William B. Harrison Jr., the architect of what is now the country's biggest bank, on Tuesday offered a resounding defense of megabanks and the good he said they do.

A decade ago, Harrison helped create what is now JPMorgan Chase (JPM) through a series of mergers, including a $59 billion deal with Bank One and its then chief executive, Jamie Dimon. Dimon now runs JPMorgan and has been a vocal industry defender, even as his bank's $6 billion trading loss last year highlighted the risks inherent in large, diversified financial companies.

"There's no question … that [big banks'] size and scale and leadership position, if managed well, have immense value to shareholders and immense value to the clients and customers they serve," Harrison said during a speech on Tuesday evening in New York.

"The idea of breaking up the banks is not a good one. We have the best banks in the world," he added.

His remarks implicitly repudiated comments made by Citigroup (NYSE:C) founder and former Dimon mentor Sandy Weill. Weill, who sewed together his own unwieldy megabank at Citi, stunned the industry this summer by advocating for a breakup of big banks' investment and commercial activities. Since then, Harrison has played veteran-banker defense to Weill's offense, using interviews and op-eds to defend the utility of the largest banks.

His speech Tuesday aired a list of current banking industry complaints, from the eternal debate over who was most responsible for the financial crisis to the burden of new regulations. Harrison said banks have been unfairly blamed for being "100% responsible" for the crisis; he attributed only 30% to 35% of the blame to the industry, calling "the government's involvement in the policies of housing" with Fannie Mae and Freddie Mac more at fault. He also mentioned regulators, rating agencies and "the American public" as partially-guilty parties.

"In my opinion, banks were not responsible for 100% of the problem. And when we treat them like they were responsible, we get what we have today, which is more regulation, not better regulation," Harrison said. "We have capital requirements … that will make us not competitive in the U.S. with other global banks. … That is not a good thing for this country."

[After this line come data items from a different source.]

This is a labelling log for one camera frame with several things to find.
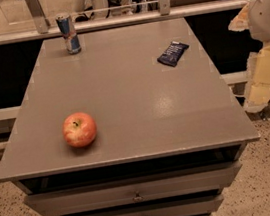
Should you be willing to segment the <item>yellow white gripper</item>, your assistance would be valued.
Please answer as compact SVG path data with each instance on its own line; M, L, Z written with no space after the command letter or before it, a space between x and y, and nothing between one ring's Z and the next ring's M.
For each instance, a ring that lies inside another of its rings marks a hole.
M267 107L270 100L270 42L264 43L259 52L250 52L246 69L248 79L243 109L258 113Z

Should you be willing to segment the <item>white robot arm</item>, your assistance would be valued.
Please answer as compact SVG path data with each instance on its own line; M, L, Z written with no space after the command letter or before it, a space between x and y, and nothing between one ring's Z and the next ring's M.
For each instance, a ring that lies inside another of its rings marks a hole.
M263 46L258 53L250 53L247 60L247 84L244 88L243 109L261 112L270 100L270 0L248 0L230 22L228 29L248 30Z

Harrison, 69, was accepting an award from the Museum of American Finance in downtown Manhattan on Tuesday evening. He was introduced by his longtime friend and college fraternity brother Erskine Bowles, a former White House chief of staff for President Bill Clinton and co-chair of President Obama's National Commission on Fiscal Responsibility and Reform.

Bowles threw his support behind the defense of big banks, telling the gala attendees that Harrison "recognized early on the need for more consolidation in the financial services industry."

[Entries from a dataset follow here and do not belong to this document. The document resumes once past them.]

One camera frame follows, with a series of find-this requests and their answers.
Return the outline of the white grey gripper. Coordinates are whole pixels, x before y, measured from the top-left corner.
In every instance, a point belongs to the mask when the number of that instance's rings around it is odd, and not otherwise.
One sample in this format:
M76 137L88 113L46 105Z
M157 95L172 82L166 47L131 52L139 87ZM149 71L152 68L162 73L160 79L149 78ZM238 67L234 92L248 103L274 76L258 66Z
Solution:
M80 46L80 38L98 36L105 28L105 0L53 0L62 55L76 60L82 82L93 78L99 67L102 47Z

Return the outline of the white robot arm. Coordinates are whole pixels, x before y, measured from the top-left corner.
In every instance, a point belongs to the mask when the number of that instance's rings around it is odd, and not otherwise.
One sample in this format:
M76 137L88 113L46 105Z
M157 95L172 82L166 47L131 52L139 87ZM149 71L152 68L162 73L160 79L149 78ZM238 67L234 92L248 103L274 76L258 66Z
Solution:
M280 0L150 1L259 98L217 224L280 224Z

Financial consolidation was a dominant theme of the evening. Bowles was introduced by NYSE Euronext CEO Duncan Niederauer, who last month agreed to sell the company to IntercontinentalExchange. Niederauer, who is expected to become president of the combined company, referred to himself as the New York Stock Exchange's director, "at least for the time being."

Bowles also praised Dimon, implicitly defending the current JPMorgan Chase CEO against some of the criticisms he has faced since last spring's London Whale trading losses came to light.

"If you ask Bill Harrison what his greatest accomplishment was, what his greatest acquisition was, he'd tell you Bank One, because that acquisition brought JPMorgan the leader that Bill knew it needed to achieve its potential and success," Bowles said. "Bill knew that Jamie was the right person to lead JPMorgan in the 21st century."

The museum organized the gala to present Harrison with its John C. Whitehead Award for distinguished public service and financial leadership. Previous recipients included former Federal Reserve Chairman Paul Volcker, who favors the separation of big banks' trading and lending activities. But a live debate on the issue was averted: though Volcker was on the gala committee, he was unable to attend the event, a museum spokeswoman said.